On Tuesday, February 28, 2017 06:45:20 PM Bartlomiej Zolnierkiewicz wrote:
> On Thursday, February 09, 2017 04:33:58 PM Linus Walleij wrote:
> > Instead of doing retries at the same time as trying to submit new
> > requests, do the retries when the request is reported as completed
> > by the driver, in the finalization worker.
> > 
> > This is achieved by letting the core worker call back into the block
> > layer using mmc_blk_rw_done(), that will read the status and repeatedly
> > try to hammer the request using single request etc by calling back to
> > the core layer using mmc_restart_areq()
> > 
> > The beauty of it is that the completion will not complete until the
> > block layer has had the opportunity to hammer a bit at the card using
> > a bunch of different approaches in the while() loop in
> > mmc_blk_rw_done()
> > 
> > The algorithm for recapture, retry and handle errors is essentially
> > identical to the one we used to have in mmc_blk_issue_rw_rq(),
> > only augmented to get called in another path.
> > 
> > We have to add and initialize a pointer back to the struct mmc_queue
> > from the struct mmc_queue_req to find the queue from the asynchronous
> > request.
> > 
> > Signed-off-by: Linus Walleij <linus.walleij@linaro.org>
> 
> It seems that after this change we can end up queuing more
> work for kthread from the kthread worker itself and wait
> inside it for this nested work to complete.  I hope that

On the second look it seems that there is no waiting for
the retried areq to complete so I cannot see what protects
us from racing and trying to run two areq-s in parallel:

1st areq being retried (in the completion kthread):

	mmc_blk_rw_done()->mmc_restart_areq()->__mmc_start_data_req()

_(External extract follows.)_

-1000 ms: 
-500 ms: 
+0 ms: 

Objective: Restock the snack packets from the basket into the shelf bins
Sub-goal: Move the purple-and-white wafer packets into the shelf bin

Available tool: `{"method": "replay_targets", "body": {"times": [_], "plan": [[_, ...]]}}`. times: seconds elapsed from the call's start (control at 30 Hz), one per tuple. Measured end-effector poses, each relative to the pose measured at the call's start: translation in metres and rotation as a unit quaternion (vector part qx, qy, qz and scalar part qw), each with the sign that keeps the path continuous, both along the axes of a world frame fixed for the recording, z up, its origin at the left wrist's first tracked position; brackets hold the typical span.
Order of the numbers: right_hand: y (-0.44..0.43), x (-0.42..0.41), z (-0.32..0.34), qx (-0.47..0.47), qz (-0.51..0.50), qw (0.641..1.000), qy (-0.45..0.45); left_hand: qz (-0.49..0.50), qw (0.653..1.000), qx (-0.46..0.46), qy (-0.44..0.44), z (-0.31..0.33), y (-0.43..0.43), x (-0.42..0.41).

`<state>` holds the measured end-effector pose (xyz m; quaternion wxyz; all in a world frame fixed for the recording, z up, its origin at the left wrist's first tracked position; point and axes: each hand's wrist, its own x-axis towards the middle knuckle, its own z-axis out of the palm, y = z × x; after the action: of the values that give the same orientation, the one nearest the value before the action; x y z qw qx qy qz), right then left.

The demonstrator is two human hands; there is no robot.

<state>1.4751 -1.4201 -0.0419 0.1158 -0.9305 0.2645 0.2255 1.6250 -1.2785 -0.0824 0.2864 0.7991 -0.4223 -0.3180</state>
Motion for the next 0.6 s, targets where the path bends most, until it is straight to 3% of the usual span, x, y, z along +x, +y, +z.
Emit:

2nd areq coming from the second request in the queue
(in the queuing kthread):

	mmc_blk_issue_rw_rq()->mmc_start_areq()->__mmc_start_data_req()

(after mmc_blk_rw_done() is done in mmc_finalize_areq() 1st
areq is marked as completed by the completion kthread and
the waiting on host->areq in mmc_start_areq() of the queuing
kthread is done and 2nd areq is started while the 1st one
is still being retried)

?

Also retrying of areqs for MMC_BLK_RETRY status case got broken
(before change do {} while() loop increased retry variable,
now the loop is gone and retry variable will not be increased
correctly and we can loop forever).

Best regards,
--
Bartlomiej Zolnierkiewicz
Samsung R&D Institute Poland
Samsung Electronics